_SUPPLIED MATERIAL_:
______________________________

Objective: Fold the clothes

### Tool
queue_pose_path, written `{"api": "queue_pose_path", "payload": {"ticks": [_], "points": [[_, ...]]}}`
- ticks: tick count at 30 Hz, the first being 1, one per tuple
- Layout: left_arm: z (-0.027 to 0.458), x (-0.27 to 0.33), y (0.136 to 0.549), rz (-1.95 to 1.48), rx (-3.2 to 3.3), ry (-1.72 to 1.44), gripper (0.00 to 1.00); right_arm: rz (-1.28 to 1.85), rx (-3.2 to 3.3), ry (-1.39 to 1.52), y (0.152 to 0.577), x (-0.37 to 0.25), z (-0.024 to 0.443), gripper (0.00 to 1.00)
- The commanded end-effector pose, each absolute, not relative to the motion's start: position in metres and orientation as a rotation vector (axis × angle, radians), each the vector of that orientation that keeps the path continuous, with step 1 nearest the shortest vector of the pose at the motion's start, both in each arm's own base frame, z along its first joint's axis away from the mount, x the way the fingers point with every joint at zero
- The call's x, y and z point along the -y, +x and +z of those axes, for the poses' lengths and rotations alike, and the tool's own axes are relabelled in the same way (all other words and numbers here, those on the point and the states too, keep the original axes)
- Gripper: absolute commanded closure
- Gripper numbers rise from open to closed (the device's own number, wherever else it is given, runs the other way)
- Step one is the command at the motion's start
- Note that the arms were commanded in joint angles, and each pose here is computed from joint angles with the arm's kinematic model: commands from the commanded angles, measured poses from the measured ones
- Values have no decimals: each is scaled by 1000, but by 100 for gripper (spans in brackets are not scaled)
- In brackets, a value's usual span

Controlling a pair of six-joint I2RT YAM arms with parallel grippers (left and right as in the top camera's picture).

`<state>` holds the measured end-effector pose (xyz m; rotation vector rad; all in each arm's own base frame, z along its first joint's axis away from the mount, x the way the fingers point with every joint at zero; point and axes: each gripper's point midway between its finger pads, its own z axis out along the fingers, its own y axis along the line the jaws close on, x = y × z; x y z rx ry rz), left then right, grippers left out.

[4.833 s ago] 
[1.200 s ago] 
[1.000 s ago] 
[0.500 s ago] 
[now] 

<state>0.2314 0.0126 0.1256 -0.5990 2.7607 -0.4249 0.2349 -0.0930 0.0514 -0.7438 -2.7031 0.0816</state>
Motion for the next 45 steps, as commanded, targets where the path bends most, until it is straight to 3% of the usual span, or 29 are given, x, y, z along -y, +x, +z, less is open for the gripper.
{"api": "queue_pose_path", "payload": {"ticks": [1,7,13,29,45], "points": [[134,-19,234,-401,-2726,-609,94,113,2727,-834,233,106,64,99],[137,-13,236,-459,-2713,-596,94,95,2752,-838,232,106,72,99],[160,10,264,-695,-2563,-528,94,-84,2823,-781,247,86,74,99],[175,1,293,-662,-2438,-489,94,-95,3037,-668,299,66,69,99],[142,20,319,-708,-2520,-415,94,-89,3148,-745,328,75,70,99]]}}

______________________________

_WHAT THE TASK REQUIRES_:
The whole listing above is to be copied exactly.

_THE ANSWER_:
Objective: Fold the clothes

### Tool
queue_pose_path, written `{"api": "queue_pose_path", "payload": {"ticks": [_], "points": [[_, ...]]}}`
- ticks: tick count at 30 Hz, the first being 1, one per tuple
- Layout: left_arm: z (-0.027 to 0.458), x (-0.27 to 0.33), y (0.136 to 0.549), rz (-1.95 to 1.48), rx (-3.2 to 3.3), ry (-1.72 to 1.44), gripper (0.00 to 1.00); right_arm: rz (-1.28 to 1.85), rx (-3.2 to 3.3), ry (-1.39 to 1.52), y (0.152 to 0.577), x (-0.37 to 0.25), z (-0.024 to 0.443), gripper (0.00 to 1.00)
- The commanded end-effector pose, each absolute, not relative to the motion's start: position in metres and orientation as a rotation vector (axis × angle, radians), each the vector of that orientation that keeps the path continuous, with step 1 nearest the shortest vector of the pose at the motion's start, both in each arm's own base frame, z along its first joint's axis away from the mount, x the way the fingers point with every joint at zero
- The call's x, y and z point along the -y, +x and +z of those axes, for the poses' lengths and rotations alike, and the tool's own axes are relabelled in the same way (all other words and numbers here, those on the point and the states too, keep the original axes)
- Gripper: absolute commanded closure
- Gripper numbers rise from open to closed (the device's own number, wherever else it is given, runs the other way)
- Step one is the command at the motion's start
- Note that the arms were commanded in joint angles, and each pose here is computed from joint angles with the arm's kinematic model: commands from the commanded angles, measured poses from the measured ones
- Values have no decimals: each is scaled by 1000, but by 100 for gripper (spans in brackets are not scaled)
- In brackets, a value's usual span

Controlling a pair of six-joint I2RT YAM arms with parallel grippers (left and right as in the top camera's picture).

`<state>` holds the measured end-effector pose (xyz m; rotation vector rad; all in each arm's own base frame, z along its first joint's axis away from the mount, x the way the fingers point with every joint at zero; point and axes: each gripper's point midway between its finger pads, its own z axis out along the fingers, its own y axis along the line the jaws close on, x = y × z; x y z rx ry rz), left then right, grippers left out.

[4.833 s ago] 
[1.200 s ago] 
[1.000 s ago] 
[0.500 s ago] 
[now] 

<state>0.2314 0.0126 0.1256 -0.5990 2.7607 -0.4249 0.2349 -0.0930 0.0514 -0.7438 -2.7031 0.0816</state>
Motion for the next 45 steps, as commanded, targets where the path bends most, until it is straight to 3% of the usual span, or 29 are given, x, y, z along -y, +x, +z, less is open for the gripper.
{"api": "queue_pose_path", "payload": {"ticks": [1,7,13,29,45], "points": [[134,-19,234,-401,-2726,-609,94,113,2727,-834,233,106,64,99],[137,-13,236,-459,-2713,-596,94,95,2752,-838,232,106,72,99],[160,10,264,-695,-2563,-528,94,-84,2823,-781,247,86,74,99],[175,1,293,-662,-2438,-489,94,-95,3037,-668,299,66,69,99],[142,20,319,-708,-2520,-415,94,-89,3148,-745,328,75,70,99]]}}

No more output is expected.